IBM Developer Blog

Follow the latest happenings with IBM Developer and stay in the know.

Access trusted, curated open source data sets


As more companies adopt artifical intelligence (AI), placing machine learning (ML) models into the hands of developers is imperative. Today at OSCON 2019, we announced the launch of the IBM Data Asset eXchange (DAX), an online hub for developers and data scientists to find carefully curated free and open data sets under open data licenses. Developers adopting ML models need open data that they can use confidently under clearly defined open data licenses.

Where possible, data sets posted on DAX will use the Linux Foundation’s Community Data License Agreement (CDLA) open data licensing framework to enable data sharing and collaboration. Furthermore, DAX provides unique access to various IBM and IBM Research data sets. IBM plans to publish new data sets on the Data Asset eXchange regularly. The data sets on DAX will integrate with IBM Cloud and AI services as appropriate.

Trusted source of open data sets

For developers, DAX provides a trusted source for carefully curated open data sets for AI. These data sets are ready for use in enterprise AI applications, with related content such as tutorials to make getting started easier.

For staff responsible for dataset usage and vetting, DAX provides curation as well as standardized dataset formats and metadata, in contrast with most other open dataset resources that tend to incorporate fewer quality and licensing terms checks. So DAX data sets are typically more straightforward to adopt within corporations.

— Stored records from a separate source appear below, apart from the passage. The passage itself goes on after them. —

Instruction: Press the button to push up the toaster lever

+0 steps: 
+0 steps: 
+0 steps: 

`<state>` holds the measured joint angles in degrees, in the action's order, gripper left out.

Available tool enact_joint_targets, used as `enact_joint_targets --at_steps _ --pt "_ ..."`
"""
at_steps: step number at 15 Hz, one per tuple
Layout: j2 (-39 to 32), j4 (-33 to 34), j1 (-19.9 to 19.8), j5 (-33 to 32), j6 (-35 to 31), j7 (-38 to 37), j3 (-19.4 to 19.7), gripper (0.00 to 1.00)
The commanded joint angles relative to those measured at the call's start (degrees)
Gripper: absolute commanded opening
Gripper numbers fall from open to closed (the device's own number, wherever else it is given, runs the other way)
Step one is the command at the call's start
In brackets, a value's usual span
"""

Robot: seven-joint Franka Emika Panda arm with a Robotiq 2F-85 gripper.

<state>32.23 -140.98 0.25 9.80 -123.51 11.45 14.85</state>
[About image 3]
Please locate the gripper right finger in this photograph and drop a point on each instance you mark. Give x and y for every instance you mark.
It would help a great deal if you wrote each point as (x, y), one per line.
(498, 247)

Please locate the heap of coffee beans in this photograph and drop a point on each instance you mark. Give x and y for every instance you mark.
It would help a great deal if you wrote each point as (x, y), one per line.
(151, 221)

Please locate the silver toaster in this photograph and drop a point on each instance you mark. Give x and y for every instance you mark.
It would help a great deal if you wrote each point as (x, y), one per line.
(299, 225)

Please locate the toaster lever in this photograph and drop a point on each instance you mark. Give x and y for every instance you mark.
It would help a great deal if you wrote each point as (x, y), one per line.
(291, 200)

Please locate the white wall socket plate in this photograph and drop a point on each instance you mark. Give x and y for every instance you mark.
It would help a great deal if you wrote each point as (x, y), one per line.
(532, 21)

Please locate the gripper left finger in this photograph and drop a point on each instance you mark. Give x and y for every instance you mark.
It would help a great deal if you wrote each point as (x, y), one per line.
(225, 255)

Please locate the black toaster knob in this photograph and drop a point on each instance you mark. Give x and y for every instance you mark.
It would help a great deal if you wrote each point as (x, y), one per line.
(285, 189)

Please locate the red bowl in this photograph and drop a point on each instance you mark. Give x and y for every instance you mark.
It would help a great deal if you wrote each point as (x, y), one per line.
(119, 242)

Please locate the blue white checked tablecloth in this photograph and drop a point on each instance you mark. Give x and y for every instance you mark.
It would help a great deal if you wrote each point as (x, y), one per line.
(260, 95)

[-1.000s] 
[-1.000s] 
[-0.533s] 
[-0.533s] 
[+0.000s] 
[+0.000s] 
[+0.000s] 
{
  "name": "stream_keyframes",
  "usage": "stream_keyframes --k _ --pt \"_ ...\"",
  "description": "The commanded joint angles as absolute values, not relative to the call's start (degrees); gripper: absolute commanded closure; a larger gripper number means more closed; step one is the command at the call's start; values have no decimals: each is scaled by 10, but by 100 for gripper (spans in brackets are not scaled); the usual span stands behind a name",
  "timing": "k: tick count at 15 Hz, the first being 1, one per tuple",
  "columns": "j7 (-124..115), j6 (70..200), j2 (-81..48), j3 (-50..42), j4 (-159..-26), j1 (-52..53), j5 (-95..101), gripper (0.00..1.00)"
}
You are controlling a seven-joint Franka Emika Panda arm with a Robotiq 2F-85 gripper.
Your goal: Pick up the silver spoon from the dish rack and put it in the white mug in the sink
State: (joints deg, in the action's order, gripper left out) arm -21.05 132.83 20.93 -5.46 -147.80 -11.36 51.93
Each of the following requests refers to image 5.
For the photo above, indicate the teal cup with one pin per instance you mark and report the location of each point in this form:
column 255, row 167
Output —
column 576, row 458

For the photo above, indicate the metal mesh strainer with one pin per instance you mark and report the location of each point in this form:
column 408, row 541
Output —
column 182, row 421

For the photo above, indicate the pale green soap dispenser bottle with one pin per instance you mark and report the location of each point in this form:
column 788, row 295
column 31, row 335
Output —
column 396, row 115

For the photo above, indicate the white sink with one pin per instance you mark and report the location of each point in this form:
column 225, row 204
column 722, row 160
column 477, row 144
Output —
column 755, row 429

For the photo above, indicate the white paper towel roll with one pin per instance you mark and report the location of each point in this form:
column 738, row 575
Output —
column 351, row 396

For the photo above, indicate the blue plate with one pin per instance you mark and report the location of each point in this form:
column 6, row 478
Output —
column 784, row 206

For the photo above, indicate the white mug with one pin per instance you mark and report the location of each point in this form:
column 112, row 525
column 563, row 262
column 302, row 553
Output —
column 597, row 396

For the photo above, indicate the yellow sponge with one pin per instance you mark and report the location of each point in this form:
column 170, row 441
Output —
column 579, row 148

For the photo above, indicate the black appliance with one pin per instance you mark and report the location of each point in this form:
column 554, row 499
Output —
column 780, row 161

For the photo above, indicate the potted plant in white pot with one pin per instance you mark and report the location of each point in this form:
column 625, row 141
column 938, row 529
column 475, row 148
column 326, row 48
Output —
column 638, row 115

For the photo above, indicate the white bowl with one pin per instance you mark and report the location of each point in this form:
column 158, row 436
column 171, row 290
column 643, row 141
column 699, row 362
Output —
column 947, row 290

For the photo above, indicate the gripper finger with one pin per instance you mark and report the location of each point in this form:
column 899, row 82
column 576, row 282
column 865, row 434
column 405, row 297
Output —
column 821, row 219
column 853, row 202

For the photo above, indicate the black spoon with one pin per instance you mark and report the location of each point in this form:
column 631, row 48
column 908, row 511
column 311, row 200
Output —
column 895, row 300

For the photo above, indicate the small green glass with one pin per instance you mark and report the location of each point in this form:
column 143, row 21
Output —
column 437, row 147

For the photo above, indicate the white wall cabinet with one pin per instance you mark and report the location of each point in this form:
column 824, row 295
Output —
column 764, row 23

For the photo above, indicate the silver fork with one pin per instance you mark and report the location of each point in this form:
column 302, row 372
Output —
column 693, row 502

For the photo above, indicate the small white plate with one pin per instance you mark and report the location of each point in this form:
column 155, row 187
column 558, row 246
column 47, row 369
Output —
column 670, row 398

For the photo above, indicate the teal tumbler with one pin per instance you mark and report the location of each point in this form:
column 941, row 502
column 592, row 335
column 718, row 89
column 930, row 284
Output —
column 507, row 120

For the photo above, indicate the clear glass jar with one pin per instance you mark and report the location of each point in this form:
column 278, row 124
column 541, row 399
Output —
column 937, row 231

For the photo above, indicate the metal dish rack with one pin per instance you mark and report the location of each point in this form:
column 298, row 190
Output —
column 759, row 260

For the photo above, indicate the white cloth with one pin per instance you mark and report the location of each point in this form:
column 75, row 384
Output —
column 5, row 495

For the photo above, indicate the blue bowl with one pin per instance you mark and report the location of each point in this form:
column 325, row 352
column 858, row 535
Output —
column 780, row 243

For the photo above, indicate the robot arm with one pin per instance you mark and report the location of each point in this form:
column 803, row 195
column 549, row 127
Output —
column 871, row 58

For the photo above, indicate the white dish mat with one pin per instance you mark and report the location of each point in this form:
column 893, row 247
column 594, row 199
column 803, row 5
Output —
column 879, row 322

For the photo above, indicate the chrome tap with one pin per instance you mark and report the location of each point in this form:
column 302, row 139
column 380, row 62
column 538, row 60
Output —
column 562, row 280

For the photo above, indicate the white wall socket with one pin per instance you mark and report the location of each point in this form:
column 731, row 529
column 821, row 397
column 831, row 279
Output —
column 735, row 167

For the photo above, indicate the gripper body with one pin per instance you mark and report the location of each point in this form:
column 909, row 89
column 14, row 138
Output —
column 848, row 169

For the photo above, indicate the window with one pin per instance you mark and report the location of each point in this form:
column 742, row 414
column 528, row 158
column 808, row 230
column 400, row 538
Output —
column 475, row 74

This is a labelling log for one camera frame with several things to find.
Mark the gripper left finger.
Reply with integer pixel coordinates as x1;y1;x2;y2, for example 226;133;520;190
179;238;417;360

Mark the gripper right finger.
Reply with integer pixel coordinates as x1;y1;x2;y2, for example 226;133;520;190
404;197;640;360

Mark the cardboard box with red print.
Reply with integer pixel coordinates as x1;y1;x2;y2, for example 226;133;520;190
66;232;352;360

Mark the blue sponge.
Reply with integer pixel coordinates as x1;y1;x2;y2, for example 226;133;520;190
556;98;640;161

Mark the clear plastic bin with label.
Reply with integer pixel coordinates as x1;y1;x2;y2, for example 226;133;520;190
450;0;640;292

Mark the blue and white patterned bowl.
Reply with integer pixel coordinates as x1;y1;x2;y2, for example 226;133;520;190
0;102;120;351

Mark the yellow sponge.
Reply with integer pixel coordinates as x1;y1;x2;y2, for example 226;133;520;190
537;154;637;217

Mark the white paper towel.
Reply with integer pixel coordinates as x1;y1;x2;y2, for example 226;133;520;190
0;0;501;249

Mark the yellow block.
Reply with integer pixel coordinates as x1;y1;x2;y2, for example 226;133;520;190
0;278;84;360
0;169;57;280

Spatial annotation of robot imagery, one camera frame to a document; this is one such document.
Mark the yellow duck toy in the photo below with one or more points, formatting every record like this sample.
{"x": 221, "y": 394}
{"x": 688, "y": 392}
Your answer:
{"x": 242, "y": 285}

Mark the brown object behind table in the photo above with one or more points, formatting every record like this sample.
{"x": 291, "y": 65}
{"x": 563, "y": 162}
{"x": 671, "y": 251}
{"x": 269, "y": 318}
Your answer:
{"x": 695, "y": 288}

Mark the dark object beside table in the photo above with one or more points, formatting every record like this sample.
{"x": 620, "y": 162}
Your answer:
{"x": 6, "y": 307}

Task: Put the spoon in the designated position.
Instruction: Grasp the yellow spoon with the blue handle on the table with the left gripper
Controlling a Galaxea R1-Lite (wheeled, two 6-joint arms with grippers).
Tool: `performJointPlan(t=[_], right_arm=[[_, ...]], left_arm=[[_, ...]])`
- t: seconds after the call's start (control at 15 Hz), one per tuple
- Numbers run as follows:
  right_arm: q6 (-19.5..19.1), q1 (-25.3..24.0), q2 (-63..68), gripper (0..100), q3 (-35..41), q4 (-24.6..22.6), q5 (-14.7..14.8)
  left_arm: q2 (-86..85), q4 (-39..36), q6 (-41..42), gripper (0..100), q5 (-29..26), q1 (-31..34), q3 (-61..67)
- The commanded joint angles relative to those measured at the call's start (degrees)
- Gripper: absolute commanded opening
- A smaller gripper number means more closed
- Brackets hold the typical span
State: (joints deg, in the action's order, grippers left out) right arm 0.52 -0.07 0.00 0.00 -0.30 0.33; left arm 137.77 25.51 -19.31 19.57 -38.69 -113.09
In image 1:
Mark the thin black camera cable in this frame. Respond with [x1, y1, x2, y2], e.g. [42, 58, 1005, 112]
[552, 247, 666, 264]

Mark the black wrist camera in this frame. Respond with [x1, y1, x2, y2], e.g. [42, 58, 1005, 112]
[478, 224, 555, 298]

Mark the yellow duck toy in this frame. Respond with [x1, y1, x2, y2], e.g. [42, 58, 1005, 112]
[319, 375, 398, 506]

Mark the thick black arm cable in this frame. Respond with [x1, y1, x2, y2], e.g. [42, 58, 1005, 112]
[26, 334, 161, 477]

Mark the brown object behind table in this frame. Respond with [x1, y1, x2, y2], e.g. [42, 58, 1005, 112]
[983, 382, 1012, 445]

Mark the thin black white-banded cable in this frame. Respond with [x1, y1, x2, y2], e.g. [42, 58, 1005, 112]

Example of data sets in use

An example of the sorts of data sets we’re releasing is the Finance Proposition Bank and Contracts Proposition Bank data sets. These data sets are part of an active research program from IBM Research. This research project aims to improve the natural language understanding technologies behind multiple IBM product offerings, including Watson Natural Language Understanding and Watson Compare & Comply.

Our researchers created these data sets with input from Watson developers, matching the characteristics of the target text to those of the real-world documents that the system analyzes in production. The researchers used these data sets to train domain-specific versions of the parsers that extract semantic meaning from governing business documents such as legal agreements and financial reports.

IBM Research has a long history of doing this kind of work in the open, and we on the CODAIT team are proud to help IBM Research’s mission of openness by releasing this cutting-edge research data on the Data Asset eXchange.

Why DAX?

While there are many resources available online for finding open data sets – ranging from collections of links on GitHub to sites such as Kaggle data sets – DAX is unique in its high level of quality and curation. DAX helps create end-to-end deep learning workflows (from using the data to train models to deploying models in standard ways) allowing developers to consume open data with confidence under clearly defined open data licenses.

Data you need to develop AI solutions

The CODAIT team’s goal is to make it straightforward to use DAX assets in conjunction with IBM AI products as well as other hybrid, multicloud AI tooling, both proprietary and open source. We want to give data scientists and developers well-curated data starting points, so that it’s easier for them to start developing their AI applications and solutions.